Tank Vapor Generation Sources: 1. Working losses (tank filling/emptying): V_working = 0.0010 × P_vapor × M × (T + 460) / P_atm Where V_working = scf vapor per barrel liquid throughput 2. Breathing losses (thermal expansion): V_breathing = f(daily temperature swing, tank size, vapor pressure) Use API 19.1 methodology for detailed calculation 3. Flash losses (hot oil into tank): V_flash = Flash calculation at tank temperature and pressure Total VRU capacity = V_working + V_breathing + V_flash + 20% safety margin VRU compressor sizing: - Inlet pressure: ~atmospheric + tank backpressure - Discharge pressure: Sales line or flare header (typically 50-100 psig) - Compression ratio typically 5:1 to 10:1 - Power requirement: 15-25 HP per MMscfd vapor handled

Product Quality and Custody Transfer

Vapor pressure specifications ensure safe handling and regulatory compliance:

Product Specification Typical Range Consequence of Exceedance
Summer gasoline (US) RVP ≤ 7.8-9.0 psi 7.0-8.5 psi EPA violation, VOC emissions
Winter gasoline (US) RVP ≤ 15.0 psi 11.0-13.5 psi Vapor lock, starting issues if too low
Crude oil (pipeline) TVP ≤ 11-14 psia 3-10 psia Line flashing, pump cavitation
Condensate (stabilized) RVP ≤ 10 psi 7-9 psi Storage tank issues, emissions
LPG (propane) VP at 100°F ≤ 215 psig 190-210 psig Container overpressure
Natural gasoline RVP = 18-24 psi 20-22 psi Not suitable for gasoline blending if high

Temperature Effects on Vapor Pressure

Field engineers must account for diurnal and seasonal temperature variations:

Rule of Thumb: Vapor Pressure Temperature Sensitivity For light hydrocarbons (C3-C6): ΔVP/VP ≈ 0.06 per °F temperature increase Example: Gasoline at 70°F: RVP = 9.0 psi Gasoline at 100°F: RVP = 9.0 × (1.06)^30 = 9.0 × 1.84 = 16.6 psi Tank designed for RVP 9.0 psi product will experience overpressure when summer sun heats tank to 100°F. This is why tank P/V valves and vapor recovery systems are critical. Lesson: Always design for MAXIMUM anticipated storage temperature, not average or ambient temperature.

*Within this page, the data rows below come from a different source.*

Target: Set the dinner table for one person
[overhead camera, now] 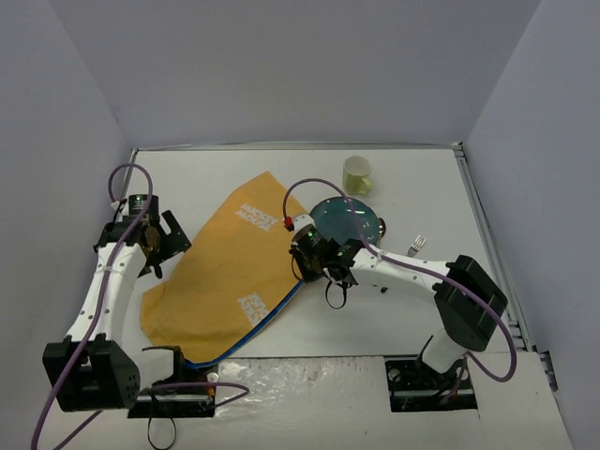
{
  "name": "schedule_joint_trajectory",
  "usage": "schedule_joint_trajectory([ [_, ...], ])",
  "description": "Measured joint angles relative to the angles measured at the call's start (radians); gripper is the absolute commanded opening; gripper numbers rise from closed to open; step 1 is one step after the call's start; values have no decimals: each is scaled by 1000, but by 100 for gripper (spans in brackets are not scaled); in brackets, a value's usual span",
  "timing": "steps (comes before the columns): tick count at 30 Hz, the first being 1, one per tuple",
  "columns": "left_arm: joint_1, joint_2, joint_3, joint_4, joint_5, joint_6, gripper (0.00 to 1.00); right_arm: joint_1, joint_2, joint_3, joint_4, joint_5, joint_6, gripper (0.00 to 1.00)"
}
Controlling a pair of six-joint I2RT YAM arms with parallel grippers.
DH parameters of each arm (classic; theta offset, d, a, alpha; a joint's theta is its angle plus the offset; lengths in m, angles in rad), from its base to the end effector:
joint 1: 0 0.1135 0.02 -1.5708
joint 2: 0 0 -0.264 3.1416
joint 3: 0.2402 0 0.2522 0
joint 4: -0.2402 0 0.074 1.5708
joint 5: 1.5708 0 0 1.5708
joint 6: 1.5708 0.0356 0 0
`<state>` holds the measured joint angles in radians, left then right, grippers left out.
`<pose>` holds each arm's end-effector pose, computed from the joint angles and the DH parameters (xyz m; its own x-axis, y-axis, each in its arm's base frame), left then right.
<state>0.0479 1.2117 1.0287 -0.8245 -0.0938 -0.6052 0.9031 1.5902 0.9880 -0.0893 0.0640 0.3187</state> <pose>0.2370 0.0147 0.2825 -0.6390 -0.5977 -0.4842 -0.5608 0.7928 -0.2387 0.2156 0.2698 0.2183 -0.6109 -0.2698 -0.7443 -0.5915 0.7804 0.2026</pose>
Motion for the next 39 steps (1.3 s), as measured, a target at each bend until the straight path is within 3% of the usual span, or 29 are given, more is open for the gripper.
schedule_joint_trajectory([
  [10,0,395,13,177,132,28,77,-6,-18,-36,-10,4,-4,0],
  [13,0,466,34,210,199,45,55,-7,-18,-45,-6,3,-12,0],
  [15,0,481,33,223,237,52,29,-7,-18,-54,-1,1,-18,0],
  [17,0,484,29,235,267,51,9,-8,-18,-64,4,-1,-24,0],
  [20,0,487,26,245,299,50,0,-11,-18,-74,12,-4,-29,0],
  [24,-9,500,120,159,278,85,0,-14,-18,-78,22,-12,-32,0],
  [28,-112,480,351,44,69,124,2,-13,-18,-77,57,-24,-31,0],
  [30,-242,431,438,22,-111,122,11,-14,-18,-77,69,-27,-31,0],
  [33,-470,304,408,23,-296,59,26,-19,-19,-79,58,-24,-31,0],
  [37,-701,194,207,-22,-335,-76,50,-34,-19,-89,48,-19,-27,2],
  [39,-719,213,143,-51,-318,-124,75,-41,-19,-99,47,-19,-25,9],
])
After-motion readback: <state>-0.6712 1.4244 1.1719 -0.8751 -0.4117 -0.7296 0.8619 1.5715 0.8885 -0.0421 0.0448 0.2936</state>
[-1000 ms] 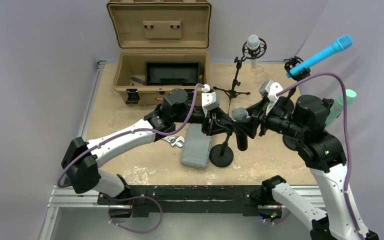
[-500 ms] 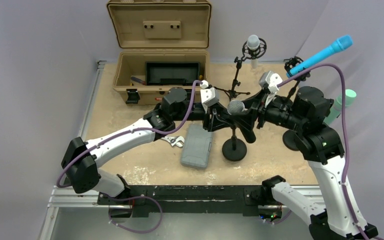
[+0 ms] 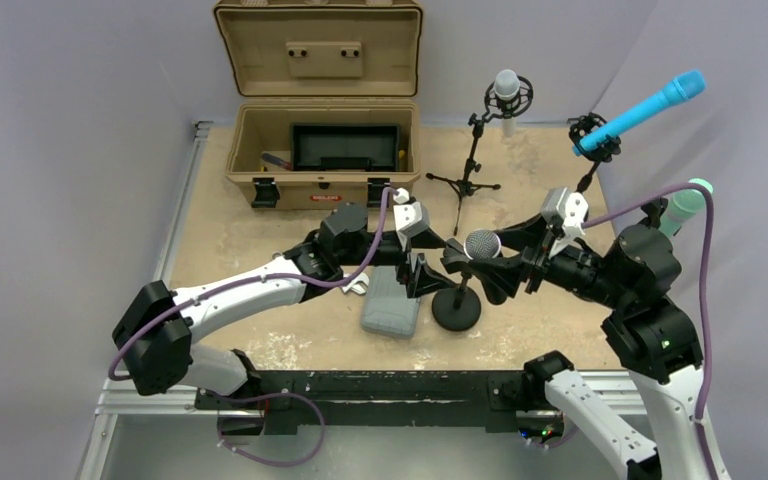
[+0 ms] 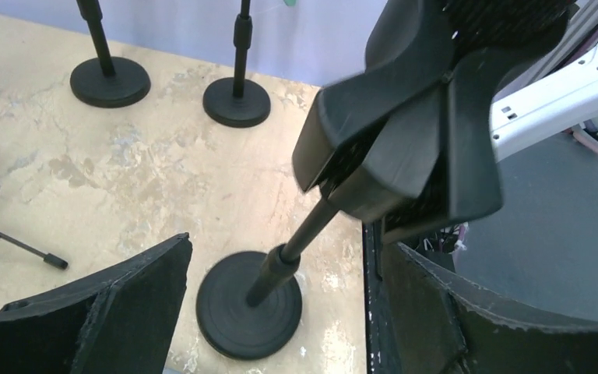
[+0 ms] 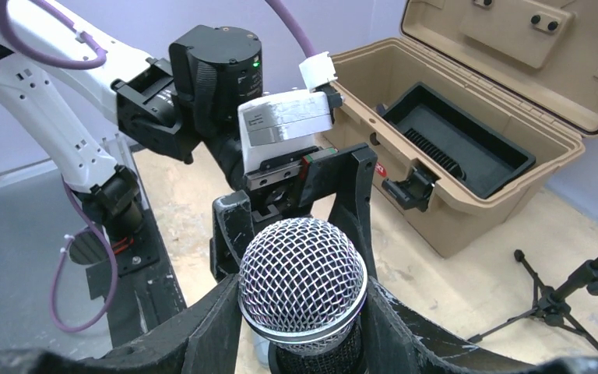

Common Field Problems and Solutions

  • Tank overpressure and venting: Occurs when vapor pressure exceeds P/V valve setting, causing product loss. Solution: Reduce storage temperature (paint tank white, use floating roof), install VRU, or stabilize liquid to lower RVP.
  • Pump cavitation: Centrifugal pumps cavitate when suction pressure drops below vapor pressure. Solution: Increase NPSH available by raising tank level, lowering pump elevation, or cooling liquid.
  • Pipeline flashing: Pressure drop along pipeline can cause flashing if pressure falls below bubble point. Solution: Increase line pressure, reduce temperature, or stabilize liquid before transport.
  • Product out-of-spec: Blended gasoline RVP exceeds seasonal limit. Solution: Reduce butane content, blend with lower-RVP components, or hold product for winter sales.
  • Vapor lock in pipelines: Gas pockets form in high points of crude or condensate lines. Solution: Install automatic gas bleed valves at high points, increase line pressure, or reduce temperature.

Industry Standards and References

  • ASTM D323: Standard Test Method for Vapor Pressure of Petroleum Products (Reid Method)
  • ASTM D5191: Vapor Pressure of Petroleum Products (Mini Method)
  • ASTM D6377: Determination of Vapor Pressure of Crude Oil (VPCR correlation)
  • API MPMS Chapter 8.1: Standard Practice for Manual Sampling of Petroleum and Petroleum Products
  • API Standard 2000: Venting Atmospheric and Low-Pressure Storage Tanks
  • API Standard 521: Pressure-Relieving and Depressuring Systems (fire relief sizing)
  • EPA 40 CFR Part 80: Regulation of Fuels and Fuel Additives (RVP standards)
  • GPSA: Vapor pressure charts, K-values, flash calculation procedures
Safety reminder: Vapor pressure is temperature-dependent and can increase rapidly with small temperature changes. Always design storage, handling, and transportation systems for worst-case maximum temperature scenarios, not average conditions. Failure to account for diurnal heating or seasonal temperature swings is a leading cause of tank overpressure incidents and product losses.